** Work instruction **
The copy has to match the data exactly and leave out every picture.

** Given information **
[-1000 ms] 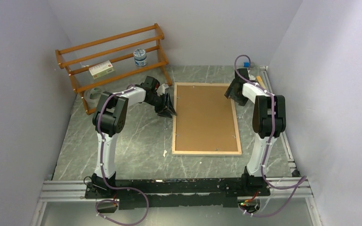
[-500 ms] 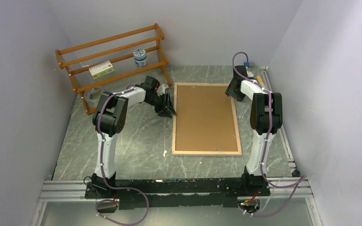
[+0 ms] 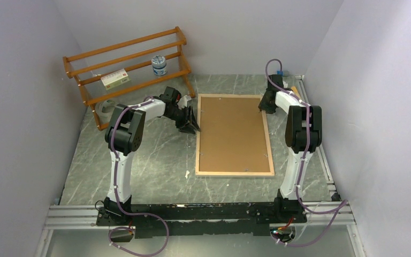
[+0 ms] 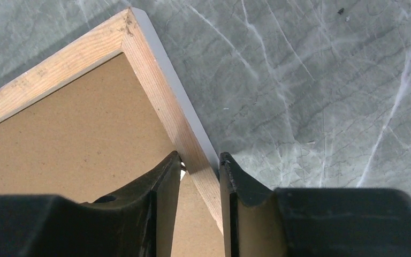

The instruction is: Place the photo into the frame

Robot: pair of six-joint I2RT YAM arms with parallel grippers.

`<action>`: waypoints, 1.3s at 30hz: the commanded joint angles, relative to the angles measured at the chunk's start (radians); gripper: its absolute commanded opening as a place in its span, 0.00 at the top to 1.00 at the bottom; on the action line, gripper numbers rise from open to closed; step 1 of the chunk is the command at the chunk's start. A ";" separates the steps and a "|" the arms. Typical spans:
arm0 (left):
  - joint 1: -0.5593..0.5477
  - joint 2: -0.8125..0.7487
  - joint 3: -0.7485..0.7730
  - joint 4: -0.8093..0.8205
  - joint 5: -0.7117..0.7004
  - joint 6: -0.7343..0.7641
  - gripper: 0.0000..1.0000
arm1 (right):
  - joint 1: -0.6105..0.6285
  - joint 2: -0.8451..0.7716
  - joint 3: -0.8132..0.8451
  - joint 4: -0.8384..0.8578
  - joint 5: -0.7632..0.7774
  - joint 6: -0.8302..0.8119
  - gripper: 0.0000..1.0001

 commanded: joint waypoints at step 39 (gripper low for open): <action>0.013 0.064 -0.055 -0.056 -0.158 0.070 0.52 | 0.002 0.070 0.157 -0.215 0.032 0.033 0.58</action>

** Problem solution **
[-1000 ms] 
[-500 ms] 
[+0 ms] 
[+0 ms] 

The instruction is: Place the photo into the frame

Robot: pair of six-joint I2RT YAM arms with parallel grippers.

`<action>`: waypoints, 1.3s at 30hz: the commanded joint angles, relative to the angles measured at the chunk's start (radians); gripper: its absolute commanded opening as a place in its span, 0.00 at the top to 1.00 at the bottom; on the action line, gripper numbers rise from open to closed; step 1 of the chunk is the command at the chunk's start. A ";" separates the steps and a "|" the arms. Typical spans:
arm0 (left):
  - joint 1: -0.5593..0.5477
  - joint 2: -0.8125..0.7487
  - joint 3: -0.7485..0.7730
  - joint 4: -0.8093..0.8205
  - joint 5: -0.7117..0.7004
  - joint 6: -0.7343..0.7641
  - gripper: 0.0000..1.0000
arm1 (right):
  - joint 1: -0.6105..0.6285
  - joint 2: -0.8451..0.7716
  - joint 3: -0.8132..0.8451
  - joint 4: -0.8384..0.8578
  - joint 5: -0.7632..0.7774
  - joint 6: -0.8302..0.8119
  - gripper: 0.0000..1.0001

 commanded: joint waypoints at step 39 (gripper low for open): <action>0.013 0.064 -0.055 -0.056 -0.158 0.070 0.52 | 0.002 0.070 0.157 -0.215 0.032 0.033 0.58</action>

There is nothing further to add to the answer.